Copy every line below where the string "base" is found.

☆ ☆ ☆

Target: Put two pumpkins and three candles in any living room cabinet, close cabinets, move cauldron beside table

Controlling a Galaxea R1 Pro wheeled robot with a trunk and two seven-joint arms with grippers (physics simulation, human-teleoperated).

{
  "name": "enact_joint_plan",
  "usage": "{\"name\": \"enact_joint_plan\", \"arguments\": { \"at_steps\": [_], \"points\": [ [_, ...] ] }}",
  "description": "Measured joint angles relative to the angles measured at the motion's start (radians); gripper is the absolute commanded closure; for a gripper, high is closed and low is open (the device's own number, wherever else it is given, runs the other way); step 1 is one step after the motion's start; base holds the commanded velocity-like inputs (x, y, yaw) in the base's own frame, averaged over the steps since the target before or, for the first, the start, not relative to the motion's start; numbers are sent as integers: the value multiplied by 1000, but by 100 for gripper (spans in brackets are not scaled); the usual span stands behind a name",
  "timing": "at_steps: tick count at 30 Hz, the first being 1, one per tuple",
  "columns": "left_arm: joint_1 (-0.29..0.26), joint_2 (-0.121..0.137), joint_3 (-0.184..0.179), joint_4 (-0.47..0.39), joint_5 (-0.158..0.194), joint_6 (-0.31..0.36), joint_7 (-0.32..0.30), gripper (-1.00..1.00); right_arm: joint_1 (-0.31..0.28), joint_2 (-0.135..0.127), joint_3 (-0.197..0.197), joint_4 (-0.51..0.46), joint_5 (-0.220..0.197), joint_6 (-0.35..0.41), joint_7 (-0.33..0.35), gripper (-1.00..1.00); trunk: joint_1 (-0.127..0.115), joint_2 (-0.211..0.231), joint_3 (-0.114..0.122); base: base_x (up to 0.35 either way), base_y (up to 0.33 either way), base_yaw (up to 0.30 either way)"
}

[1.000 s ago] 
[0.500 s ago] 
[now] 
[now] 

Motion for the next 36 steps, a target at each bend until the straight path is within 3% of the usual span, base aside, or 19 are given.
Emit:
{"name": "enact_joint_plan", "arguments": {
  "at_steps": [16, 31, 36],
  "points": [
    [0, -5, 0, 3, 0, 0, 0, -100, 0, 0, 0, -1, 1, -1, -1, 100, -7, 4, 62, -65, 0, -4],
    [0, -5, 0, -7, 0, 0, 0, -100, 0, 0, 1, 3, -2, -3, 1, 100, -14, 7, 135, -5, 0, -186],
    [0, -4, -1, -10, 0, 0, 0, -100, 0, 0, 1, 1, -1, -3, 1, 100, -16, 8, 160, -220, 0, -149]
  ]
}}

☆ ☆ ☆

-- TASK SOLUTION --
  "description": "Measured joint angles relative to the angles measured at the motion's start (radians); gripper is the absolute commanded closure; for a gripper, high is closed and low is open (the device's own number, wherever else it is given, runs the other way); step 1 is one step after the motion's start; base holds the commanded velocity-like inputs (x, y, yaw) in the base's own frame, averaged over the steps since the target before or, for the first, the start, not relative to the motion's start; numbers are sent as integers: the value multiplied by 1000, but by 100 for gripper (spans in brackets are not scaled); the usual span stands behind a name",
  "columns": "left_arm: joint_1 (-0.29..0.26), joint_2 (-0.121..0.137), joint_3 (-0.184..0.179), joint_4 (-0.47..0.39), joint_5 (-0.158..0.194), joint_6 (-0.31..0.36), joint_7 (-0.32..0.30), gripper (-1.00..1.00); right_arm: joint_1 (-0.31..0.28), joint_2 (-0.135..0.127), joint_3 (-0.197..0.197), joint_4 (-0.51..0.46), joint_5 (-0.220..0.197), joint_6 (-0.35..0.41), joint_7 (-0.33..0.35), gripper (-1.00..1.00); trunk: joint_1 (-0.127..0.115), joint_2 (-0.211..0.231), joint_3 (-0.114..0.122); base: base_x (up to 0.35 either way), base_y (up to 0.33 either way), base_yaw (up to 0.30 either way)"
Motion for the next 36 steps, a target at each bend until the straight path is within 3% of the usual span, base aside, or 19 are given.

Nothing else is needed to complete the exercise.